Aunque su presentación sea ultraelegante, la receta básica de panna cotta solo requiere tres ingredientes: gelatina, nata y azúcar. En 2002, el gobierno de la región de Piamonte, en el norte de Italia, declaró la panna cotta como postre tradicional piamontés. No hace falta viajar a Italia para disfrutar de un tazón perfecto de este postre delicado y cremoso. Puedes prepararlo en tu cocina con solo gelatina, nata y azúcar. Si sabes remover, lo conseguirás. A pesar de su textura sedosa, la panna cotta es un simple pudín —su nombre significa «nata cocida»— y es muy versátil: ajusta el azúcar a tu gusto, añade extractos o sabores favoritos, y experimenta con tipos de leche o nata para versiones más ricas o sin lácteos.
Contenido- Asegúrate de que la gelatina esté completamente disuelta
- Evita frutas con alto contenido de bromelina
- Observa el contenido de grasa en tu base
- ¿No cuaja? No te preocupes
- Rocía tus moldes
5: Asegúrate de que la gelatina esté completamente disuelta
La gelatina granulada debe disolverse por completo en la mezcla. Elige gelatina sin sabor (en EE. UU. es común la granulada, pero también hay en láminas) y haz que «florezca» antes de añadirla a la nata. Florecer significa hidratarla en líquido frío. Espolvorea la gelatina sobre agua fría o leche, remueve suavemente para distribuirla y déjala reposar 5 minutos. Mantén la temperatura por debajo de 54 ºC para evitar grumos.
Cola la mezcla final antes de verterla en los moldes para una textura ultra suave. Los postres con gelatina se disfrutan mejor recién hechos; después de 4 días, pueden volverse gomosos.
4: Evita las frutas con alto contenido de bromelina
La piña es deliciosa, pero la fresca no va bien con la gelatina. La panna cotta marida genial con frutas, pero algunas interfieren con la gelatina por la bromelina, una enzima en piña y kiwi que descompone las proteínas como el colágeno de la gelatina.
Si quieres piña, caliéntala (o usa en lata, ya procesada) para desactivar la enzima.
3: Observa el contenido de grasa en tu base
Con menos grasa que nata, aumenta la gelatina. La proporción grasa-gelatina es clave. Usa nata para el clásico, pero prueba leche, mitad y mitad, suero o bajas en grasa. Funciona con coco, soja, almendra o avellana.
Menor grasa requiere más gelatina: de ½ a 3 cucharaditas por taza, según [fuente: Parsons].
2: ¿No cuaja? No te preocupes
Cocina a fuego lento, no hierva. Calienta la base de nata y azúcar a fuego bajo para evitar separación (bajo el punto de ebullición). No hiertas la gelatina, ya que no cuajará. No la hidrates en agua caliente ni la añadas a mezcla fría: ¡grumos asegurados!
Si no cuaja, calienta a fuego lento, hidrata gelatina extra en una taza pequeña, incorpórala revolviendo y deja reposar.
1: Rocía tus moldes
Si desmoldar es un problema, sírvela en platos. Enfría 4 horas antes de desmoldar. Usa moldes de 150-180 ml (para 120 ml de mezcla). Unta con aceite neutro sin sabor.
Pasa un cuchillo por los bordes o sumerge en agua caliente unos segundos. Si no sale, ¡cómela en el molde!
Publicado originalmente: 16 de mayo de 2014
Preguntas frecuentes sobre panna cotta
¿De qué está hecha la panna cotta?
Es nata cocida: nata, azúcar, vainilla y gelatina.
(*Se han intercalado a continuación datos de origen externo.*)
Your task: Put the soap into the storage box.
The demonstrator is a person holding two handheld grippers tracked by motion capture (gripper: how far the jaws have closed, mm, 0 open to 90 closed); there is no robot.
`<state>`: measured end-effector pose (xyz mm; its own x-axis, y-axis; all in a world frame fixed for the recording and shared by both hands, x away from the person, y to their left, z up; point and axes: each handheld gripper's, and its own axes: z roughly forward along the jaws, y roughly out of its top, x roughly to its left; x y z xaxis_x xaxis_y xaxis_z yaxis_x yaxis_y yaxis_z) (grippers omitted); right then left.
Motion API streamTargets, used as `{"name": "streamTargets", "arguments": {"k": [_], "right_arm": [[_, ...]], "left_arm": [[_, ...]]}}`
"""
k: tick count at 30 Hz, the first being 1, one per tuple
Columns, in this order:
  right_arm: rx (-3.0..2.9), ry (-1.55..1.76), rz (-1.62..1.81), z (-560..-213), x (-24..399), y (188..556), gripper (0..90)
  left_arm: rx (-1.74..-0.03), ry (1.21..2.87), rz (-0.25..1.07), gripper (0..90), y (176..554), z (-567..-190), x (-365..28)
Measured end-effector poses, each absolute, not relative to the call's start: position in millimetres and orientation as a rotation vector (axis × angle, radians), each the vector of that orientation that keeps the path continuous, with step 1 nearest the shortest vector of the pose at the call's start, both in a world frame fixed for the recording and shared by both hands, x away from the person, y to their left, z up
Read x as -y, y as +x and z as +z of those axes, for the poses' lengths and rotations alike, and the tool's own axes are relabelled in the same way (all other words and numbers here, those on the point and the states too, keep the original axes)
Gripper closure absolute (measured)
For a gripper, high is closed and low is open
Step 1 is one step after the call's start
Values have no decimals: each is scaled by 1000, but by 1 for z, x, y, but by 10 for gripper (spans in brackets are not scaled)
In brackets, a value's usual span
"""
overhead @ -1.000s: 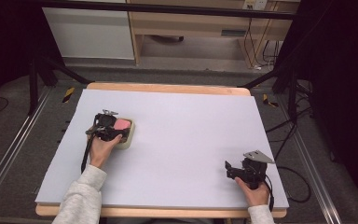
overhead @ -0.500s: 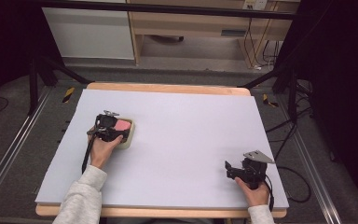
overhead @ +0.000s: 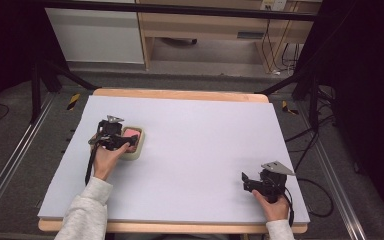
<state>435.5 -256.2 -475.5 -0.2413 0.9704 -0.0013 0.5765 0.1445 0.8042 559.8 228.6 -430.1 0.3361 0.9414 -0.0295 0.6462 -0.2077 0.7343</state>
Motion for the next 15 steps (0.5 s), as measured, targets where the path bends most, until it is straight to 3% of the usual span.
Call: {"name": "streamTargets", "arguments": {"k": [15], "right_arm": [[-1878,1486,951,-475,258,435,61]], "left_arm": [[-1305,1883,580,263,525,-414,-236]]}}
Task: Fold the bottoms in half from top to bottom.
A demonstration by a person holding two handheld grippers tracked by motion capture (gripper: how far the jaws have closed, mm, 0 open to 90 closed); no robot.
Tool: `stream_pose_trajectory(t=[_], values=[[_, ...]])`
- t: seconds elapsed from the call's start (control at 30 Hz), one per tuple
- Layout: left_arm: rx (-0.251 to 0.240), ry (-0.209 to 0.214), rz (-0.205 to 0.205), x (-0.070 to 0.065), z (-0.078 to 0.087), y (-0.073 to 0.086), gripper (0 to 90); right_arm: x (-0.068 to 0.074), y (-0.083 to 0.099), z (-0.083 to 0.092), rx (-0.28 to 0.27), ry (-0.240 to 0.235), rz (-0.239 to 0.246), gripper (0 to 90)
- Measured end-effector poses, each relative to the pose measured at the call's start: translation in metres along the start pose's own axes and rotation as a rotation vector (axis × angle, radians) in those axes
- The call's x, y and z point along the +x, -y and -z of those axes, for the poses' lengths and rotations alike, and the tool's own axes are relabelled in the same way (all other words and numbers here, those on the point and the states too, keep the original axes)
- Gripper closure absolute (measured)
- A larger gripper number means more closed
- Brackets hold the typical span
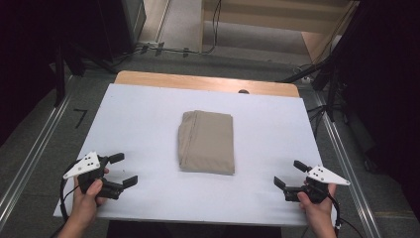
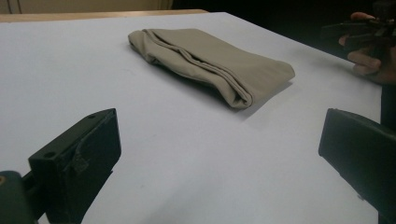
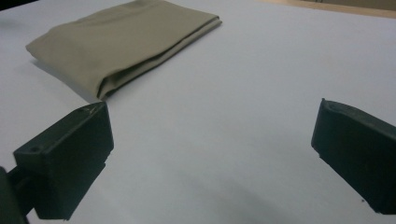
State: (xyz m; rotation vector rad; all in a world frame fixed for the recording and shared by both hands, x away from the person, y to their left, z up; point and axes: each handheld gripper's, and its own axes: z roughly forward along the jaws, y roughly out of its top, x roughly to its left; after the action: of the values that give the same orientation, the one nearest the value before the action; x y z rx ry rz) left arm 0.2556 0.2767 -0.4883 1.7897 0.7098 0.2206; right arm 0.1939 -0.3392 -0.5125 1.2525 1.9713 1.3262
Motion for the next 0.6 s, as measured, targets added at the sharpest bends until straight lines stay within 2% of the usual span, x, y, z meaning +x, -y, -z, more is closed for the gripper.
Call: stream_pose_trajectory(t=[0.17, 0.33, 0.43, 0.6], values=[[-0.017, -0.021, 0.02, 0.002, 0.019, 0.007, 0.0, -0.006, 0.006, 0.014, -0.016, 0.016, -0.023, 0.0], [-0.008, -0.051, 0.01, 0.005, 0.035, 0.014, 0.0, -0.01, 0.012, 0.025, -0.025, 0.028, -0.044, 0.0], [-0.028, -0.063, 0.035, 0.009, 0.045, 0.018, 0.0, -0.011, 0.014, 0.03, -0.026, 0.038, -0.047, 0.0], [-0.042, -0.066, 0.051, 0.013, 0.048, 0.019, 0.0, -0.016, 0.016, 0.029, -0.023, 0.049, -0.056, 0.0]])
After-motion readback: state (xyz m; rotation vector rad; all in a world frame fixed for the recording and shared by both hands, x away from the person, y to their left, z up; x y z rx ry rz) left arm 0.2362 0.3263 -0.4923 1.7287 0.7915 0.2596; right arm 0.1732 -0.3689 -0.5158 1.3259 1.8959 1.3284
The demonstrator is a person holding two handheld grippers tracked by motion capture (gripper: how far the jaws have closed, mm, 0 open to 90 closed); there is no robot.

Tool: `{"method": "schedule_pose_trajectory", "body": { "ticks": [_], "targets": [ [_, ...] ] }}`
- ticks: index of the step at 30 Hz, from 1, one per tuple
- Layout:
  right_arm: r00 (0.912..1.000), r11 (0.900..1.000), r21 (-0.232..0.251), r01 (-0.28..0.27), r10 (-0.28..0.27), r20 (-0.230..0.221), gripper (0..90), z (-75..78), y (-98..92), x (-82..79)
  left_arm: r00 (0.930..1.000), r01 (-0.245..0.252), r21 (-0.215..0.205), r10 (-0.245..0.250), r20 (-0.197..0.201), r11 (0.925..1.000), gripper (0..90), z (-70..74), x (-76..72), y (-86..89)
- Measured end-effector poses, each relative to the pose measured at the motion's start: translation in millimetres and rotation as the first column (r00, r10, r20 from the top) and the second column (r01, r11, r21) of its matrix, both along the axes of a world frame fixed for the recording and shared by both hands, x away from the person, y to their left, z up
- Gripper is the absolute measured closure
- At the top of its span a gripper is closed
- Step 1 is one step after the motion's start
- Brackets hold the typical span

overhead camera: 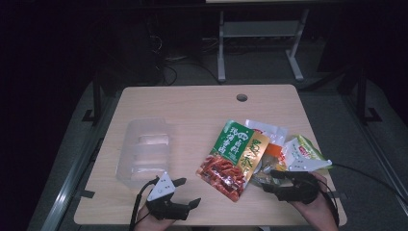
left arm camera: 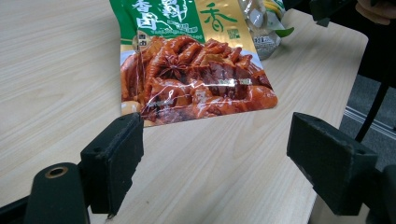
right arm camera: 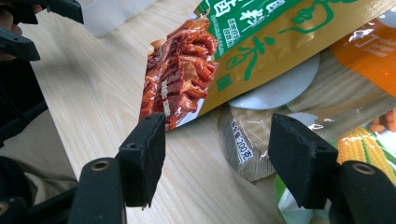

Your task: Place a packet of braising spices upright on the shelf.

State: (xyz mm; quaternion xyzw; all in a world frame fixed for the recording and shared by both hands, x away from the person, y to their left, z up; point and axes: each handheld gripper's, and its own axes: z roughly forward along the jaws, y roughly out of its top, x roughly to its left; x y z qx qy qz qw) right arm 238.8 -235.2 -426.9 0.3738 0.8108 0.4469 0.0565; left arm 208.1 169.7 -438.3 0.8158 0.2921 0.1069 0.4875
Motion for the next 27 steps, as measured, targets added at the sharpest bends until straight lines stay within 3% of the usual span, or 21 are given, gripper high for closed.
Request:
{"method": "schedule_pose_trajectory", "body": {
  "ticks": [17,23,27],
  "targets": [
    [0.9991,0.999,-0.006,0.043,-0.043,0.003,34.3,5.5,1.6,6.8,0.9997,0.014,0.012,-0.015,0.018,0.9998,18.5,1.7,-3.2,0.2],
    [0.994,0.994,-0.014,0.107,-0.108,-0.018,33.7,8.1,1.3,26.0,0.9993,0.024,0.032,-0.025,0.026,0.9992,18.5,1.2,-3.9,-2.9],
    [0.9922,0.992,-0.034,0.122,-0.122,-0.023,33.9,9.0,3.6,37.9,0.9994,0.026,0.033,-0.027,0.021,0.9991,18.5,0.9,-4.2,-4.0]
  ]
}}
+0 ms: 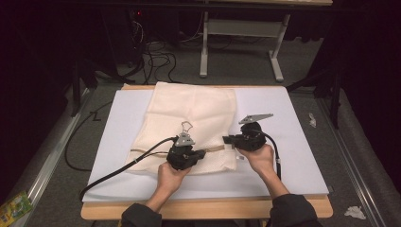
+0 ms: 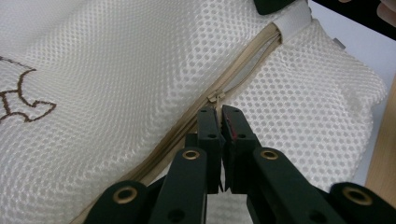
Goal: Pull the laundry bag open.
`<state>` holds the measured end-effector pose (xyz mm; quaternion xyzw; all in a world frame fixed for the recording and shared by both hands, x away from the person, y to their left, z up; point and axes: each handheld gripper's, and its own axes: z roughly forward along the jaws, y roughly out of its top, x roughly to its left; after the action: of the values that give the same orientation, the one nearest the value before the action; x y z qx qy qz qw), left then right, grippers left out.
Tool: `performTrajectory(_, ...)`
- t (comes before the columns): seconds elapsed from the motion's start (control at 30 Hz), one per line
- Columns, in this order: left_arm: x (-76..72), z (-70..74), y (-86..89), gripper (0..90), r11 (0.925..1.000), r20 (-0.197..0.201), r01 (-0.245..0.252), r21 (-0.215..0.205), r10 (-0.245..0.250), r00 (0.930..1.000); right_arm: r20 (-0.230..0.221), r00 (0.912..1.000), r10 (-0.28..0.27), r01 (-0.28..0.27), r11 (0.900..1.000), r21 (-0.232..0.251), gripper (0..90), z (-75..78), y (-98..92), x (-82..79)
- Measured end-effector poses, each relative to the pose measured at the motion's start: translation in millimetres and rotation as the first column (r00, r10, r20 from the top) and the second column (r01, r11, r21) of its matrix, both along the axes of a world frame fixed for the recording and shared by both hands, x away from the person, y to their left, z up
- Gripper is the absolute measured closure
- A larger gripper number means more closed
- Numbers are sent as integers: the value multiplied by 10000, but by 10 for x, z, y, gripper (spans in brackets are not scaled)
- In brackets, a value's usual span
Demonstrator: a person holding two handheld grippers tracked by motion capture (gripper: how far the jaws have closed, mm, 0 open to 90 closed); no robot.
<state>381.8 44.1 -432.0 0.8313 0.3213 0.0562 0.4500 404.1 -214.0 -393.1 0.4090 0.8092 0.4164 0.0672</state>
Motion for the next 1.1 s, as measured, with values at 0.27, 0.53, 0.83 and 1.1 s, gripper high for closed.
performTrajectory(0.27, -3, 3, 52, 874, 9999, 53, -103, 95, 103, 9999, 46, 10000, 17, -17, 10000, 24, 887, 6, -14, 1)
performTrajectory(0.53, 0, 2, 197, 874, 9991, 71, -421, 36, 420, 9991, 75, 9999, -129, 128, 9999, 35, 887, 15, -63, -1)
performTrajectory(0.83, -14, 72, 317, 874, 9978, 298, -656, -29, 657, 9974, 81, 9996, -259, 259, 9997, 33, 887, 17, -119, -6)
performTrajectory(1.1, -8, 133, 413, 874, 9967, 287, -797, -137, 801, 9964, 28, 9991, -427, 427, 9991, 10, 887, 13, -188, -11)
¿Qué significa panna cotta en italiano?
«Nata cocida».
¿Es lo mismo que crème brûlée?
No. Crème brûlée es a base de huevo como flan; panna cotta, de gelatina como pudín.
¿Puedo hacerla sin nata?
Sí, con recetas alternativas, pero necesitas lácteos o sustitutos.
¿Cuál es la diferencia con flan?
Panna cotta es ligera con gelatina; flan, denso con huevos.
Nota del autor: 5 consejos para una panna cotta perfecta
¿Vegetariano o vegano? Sustituye nata por no láctea y gelatina por agar-agar, carragenina o musgo irlandés. ¡Menos ondulante, pero igual de sabroso!